It's time to listen closely to farmers

Dr Charlie Taverner: real food security starts with rebuilding confidence

13th May 2024

I’m glad the government’s Farm to Fork summit is back. The second annual event is a precious chance for farming matters to be discussed at the centre of power. After a disastrously wet winter and with the industry in unsettling flux, the gathering couldn’t be timelier.

On the other hand, this summit is an ideal photo op for a prime minister scrambling to shore up the Conservative vote. One of last year’s attendees called the summit an ‘empty meeting’. The Downing Street press office, delighted with shots of Rishi Sunak chuckling with the stars of Clarkson’s Farm, might disagree.

Top politicians should be talking and thinking about these issues on a much more regular basis, beyond these sorts of spectacles. A deeper problem is that farming should never be hived off from areas such as nature, health and economics when dealing with the knotty crises facing the UK food system. Most worryingly, the previous guest list contained no organisation that spoke for ordinary citizens, specifically their worries about affording nutritious food. ‘Farm to Fork’ doesn’t make sense without a person with a fork in their hand.

If politicians and business leaders actually want to transform the food system for the better, they should start by listening closely to farmers. That shouldn’t mean protecting farmers’ interests, echoing refrains about red tape, or tweaking subsidies to maintain a status quo that maximizes production in a way that is neither sustainable nor fair. Really listening means giving farmers room to speak, in their own words, about their hopes and values. It means appreciating their skills, experience and dedication, which perhaps have never been more essential.

The people who rear animals and grow crops, fruit, and vegetables have an intimate connection to the land. We need them to be tackling problems like climate change and collapsing biodiversity in the scarily short timeframe that confronts us. Farmers are also mums, dads, sisters, brothers, friends, neighbours and members of their community who shop, eat and feed others every day. The food UK farmers produce is the foundation of the food system, but those farmers rely on that system too.

Right now, their heads are down. Latest results from the NFU’s rolling confidence survey show that farmers’ optimism for the short and medium term is at its lowest since at least 2010. More than four-fifths of respondents cited the move away from the Basic Payment Scheme, rising input prices, and government rules as having a negative impact on their business.
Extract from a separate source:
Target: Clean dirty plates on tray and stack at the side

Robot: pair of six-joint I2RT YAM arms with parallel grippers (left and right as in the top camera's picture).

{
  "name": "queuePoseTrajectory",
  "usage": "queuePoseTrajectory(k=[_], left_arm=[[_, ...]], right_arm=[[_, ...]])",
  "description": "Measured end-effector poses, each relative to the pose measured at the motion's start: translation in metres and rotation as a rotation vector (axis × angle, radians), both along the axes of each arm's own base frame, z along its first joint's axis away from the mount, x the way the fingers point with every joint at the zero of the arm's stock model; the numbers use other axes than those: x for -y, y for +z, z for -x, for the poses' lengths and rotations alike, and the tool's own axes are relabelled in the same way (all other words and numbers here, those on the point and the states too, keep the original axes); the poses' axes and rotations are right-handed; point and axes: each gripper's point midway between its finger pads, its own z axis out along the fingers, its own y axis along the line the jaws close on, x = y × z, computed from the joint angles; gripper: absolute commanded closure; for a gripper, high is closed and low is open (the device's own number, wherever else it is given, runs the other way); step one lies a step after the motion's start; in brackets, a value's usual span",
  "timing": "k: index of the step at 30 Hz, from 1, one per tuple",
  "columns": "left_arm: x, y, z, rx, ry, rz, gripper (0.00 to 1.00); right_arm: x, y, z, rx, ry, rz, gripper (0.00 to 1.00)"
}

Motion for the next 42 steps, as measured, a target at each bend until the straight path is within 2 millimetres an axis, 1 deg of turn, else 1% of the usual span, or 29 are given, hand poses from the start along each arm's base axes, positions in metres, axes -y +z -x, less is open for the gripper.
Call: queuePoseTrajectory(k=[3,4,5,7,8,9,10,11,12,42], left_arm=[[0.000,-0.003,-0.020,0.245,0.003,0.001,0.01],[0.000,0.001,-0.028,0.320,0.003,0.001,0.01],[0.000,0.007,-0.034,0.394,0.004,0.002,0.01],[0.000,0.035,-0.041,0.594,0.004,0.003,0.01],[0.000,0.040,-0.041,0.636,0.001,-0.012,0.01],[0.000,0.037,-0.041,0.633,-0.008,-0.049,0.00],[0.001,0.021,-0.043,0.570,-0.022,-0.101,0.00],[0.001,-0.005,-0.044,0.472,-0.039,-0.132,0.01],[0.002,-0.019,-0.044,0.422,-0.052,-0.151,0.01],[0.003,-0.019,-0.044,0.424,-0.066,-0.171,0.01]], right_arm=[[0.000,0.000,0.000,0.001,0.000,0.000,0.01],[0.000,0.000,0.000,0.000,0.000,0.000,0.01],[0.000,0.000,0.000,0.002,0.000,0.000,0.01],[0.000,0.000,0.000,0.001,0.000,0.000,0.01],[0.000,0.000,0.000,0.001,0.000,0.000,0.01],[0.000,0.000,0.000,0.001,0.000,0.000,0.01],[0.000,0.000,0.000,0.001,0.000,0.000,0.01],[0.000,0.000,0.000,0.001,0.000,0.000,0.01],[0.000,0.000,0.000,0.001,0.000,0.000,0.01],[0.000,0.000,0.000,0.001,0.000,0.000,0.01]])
What’s worse, the survey was carried out in November and December—before the worst of the winter weather. As the dire prospects for 2024 have become more apparent, the mood has surely darkened.

Dwindling confidence is not merely alarming for food security. At last, there’s burgeoning consensus that farming practices rapidly need to shift towards regenerating the soil, allowing nature to flourish, slashing emissions, and producing a wider range of healthy, accessible food. But the very people who can make this change happen are being ground down economically and mentally. That’s not a recipe for resilience.

Rebuilding that confidence starts with listening. Farmers are already telling the government that they don’t know the plan. According to Defra’s own opinion tracker, just 6% of English farmers fully understand the department’s vision for farming. The majority say they lack confidence in post-Brexit changes to support schemes and regulations. This might explain the recent muddle about the Sustainable Farming Incentive’s effect on food security and the programme’s cautious uptake. Farmers deserve clarity and honesty about the intentions of these schemes and how they connect to explicit targets on healthier diets, climate adaptation, restoring wildlife and other connected issues.

The food industry and retailers need to do more listening too. Businesses are being pushed by governments and their customers to make their supply chains more nature- and planet-friendly. But they need to respond to farmers’ repeated concerns that they are the ones who bear most of the risk in the transition towards sustainability. Waitrose has shown what some first steps might look like. At its supplier conference last week, the supermarket announced encouraging plans to help 2,000 farmers adopt more regenerative practices, through access to finance and a knowledge-transfer tie-up with the University of Reading.

At FFCC, we want to see farmers’ voices in the heart of the political debate. We’ve just released a series of short films featuring farmers and growers reflecting on why they farm and how the food system can become more resilient. This is only the start. With the election approaching and all parties plotting their agendas, we will be seeking out and sharing perspectives from all types of farms in all corners of the country.

Farmers, we want your take on the urgent problems of food, health, nature and climate, the challenges of changing the way you farm.

Politicians, business and all the rest of us, it’s time to open our ears.